Although Diabetes is present year-round, November has been named "Pet Diabetes Month
" in an effort to spread awareness about this condition that is often manageable when caught early.
Diabetes Mellitus, commonly known as "sugar diabetes," affects cats and dogs. Those who are overweight or obese are more at risk. Diabetes results when the body either does not produce enough insulin or when the insulin being produced is ineffective. Insulin is responsible for regulating how the body uses sugars, specifically glucose. Over time, if insulin is not being produced properly, many health problems, including life-threatening ones, can result.
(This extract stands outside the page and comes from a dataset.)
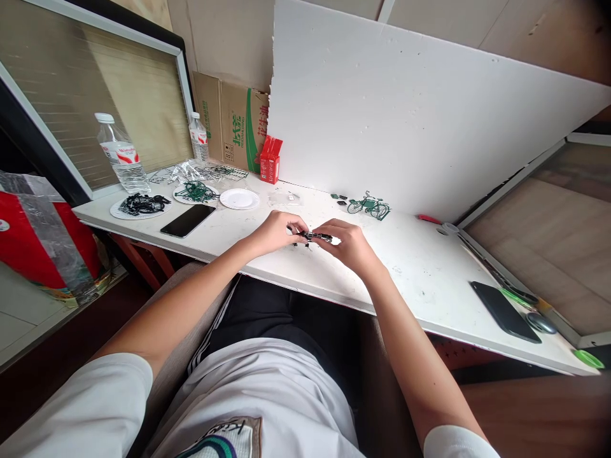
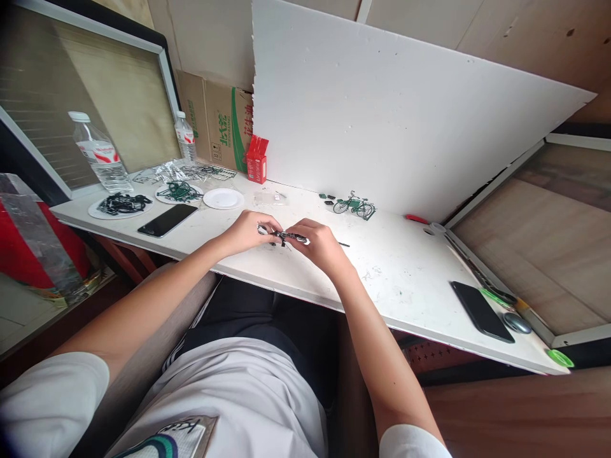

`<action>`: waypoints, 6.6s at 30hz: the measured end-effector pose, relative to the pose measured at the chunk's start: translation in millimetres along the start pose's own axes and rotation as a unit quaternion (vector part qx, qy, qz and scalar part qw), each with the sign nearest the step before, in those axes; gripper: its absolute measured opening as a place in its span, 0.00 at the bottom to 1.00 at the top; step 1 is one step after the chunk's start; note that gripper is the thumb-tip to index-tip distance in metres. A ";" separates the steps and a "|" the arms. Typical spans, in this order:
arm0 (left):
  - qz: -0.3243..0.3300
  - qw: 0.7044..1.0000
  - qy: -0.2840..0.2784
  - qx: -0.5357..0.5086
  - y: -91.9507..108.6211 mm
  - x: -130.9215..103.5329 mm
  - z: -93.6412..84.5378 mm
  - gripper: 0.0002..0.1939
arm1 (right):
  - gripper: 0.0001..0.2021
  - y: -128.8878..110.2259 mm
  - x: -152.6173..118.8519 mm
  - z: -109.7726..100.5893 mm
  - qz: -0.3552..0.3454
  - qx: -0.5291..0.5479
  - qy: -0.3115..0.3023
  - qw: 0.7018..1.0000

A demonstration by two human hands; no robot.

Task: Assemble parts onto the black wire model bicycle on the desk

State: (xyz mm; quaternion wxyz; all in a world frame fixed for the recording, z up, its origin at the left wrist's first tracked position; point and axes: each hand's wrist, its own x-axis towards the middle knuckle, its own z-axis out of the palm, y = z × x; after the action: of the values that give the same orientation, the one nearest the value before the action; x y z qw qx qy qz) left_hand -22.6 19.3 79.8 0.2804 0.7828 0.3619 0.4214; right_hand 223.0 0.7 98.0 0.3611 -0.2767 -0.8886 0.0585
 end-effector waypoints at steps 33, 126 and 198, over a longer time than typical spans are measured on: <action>0.037 0.997 -0.013 0.067 -7.7 -0.7 -5.8 0.10 | 0.13 9.1 -4.1 11.7 -0.023 -0.049 -0.017 0.998; -0.133 0.983 0.114 -0.059 -48.4 2.8 39.9 0.23 | 0.21 39.8 -12.6 75.6 0.201 0.267 0.058 0.941; -0.097 0.970 0.222 -0.038 -69.7 5.1 47.2 0.12 | 0.13 147.6 -68.4 -33.3 0.483 -0.249 -0.106 0.833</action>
State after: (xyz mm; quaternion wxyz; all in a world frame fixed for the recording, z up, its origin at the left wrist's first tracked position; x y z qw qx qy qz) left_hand -2.9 57.6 7.3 0.2623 0.6197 0.4731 0.5686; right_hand 351.8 85.0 35.8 0.1096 -0.7431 -0.6593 0.0313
For pet owners, it is important to be aware of some of the signs of diabetes in cats and dogs. These signs can include excessive thirst, increased urination, a bigger appetite and weight loss. Unfortunately, these signs are common among other health issues as well, so lab work to determine the level of sugar in the blood and the urine is often recommended.
Once a diagnosis of diabetes has been reached, treatment can begin. Insulin is often used to help treat diabetes. Owners should also evaluate the pet’s diet and should continue to monitor their pet’s blood sugar levels with assistance from a veterinarian.
If you have any questions about losing weight or treating diabetes, or anything else related to your pet’s health, please consult your veterinarian. He or she is the best resource for your pet’s health.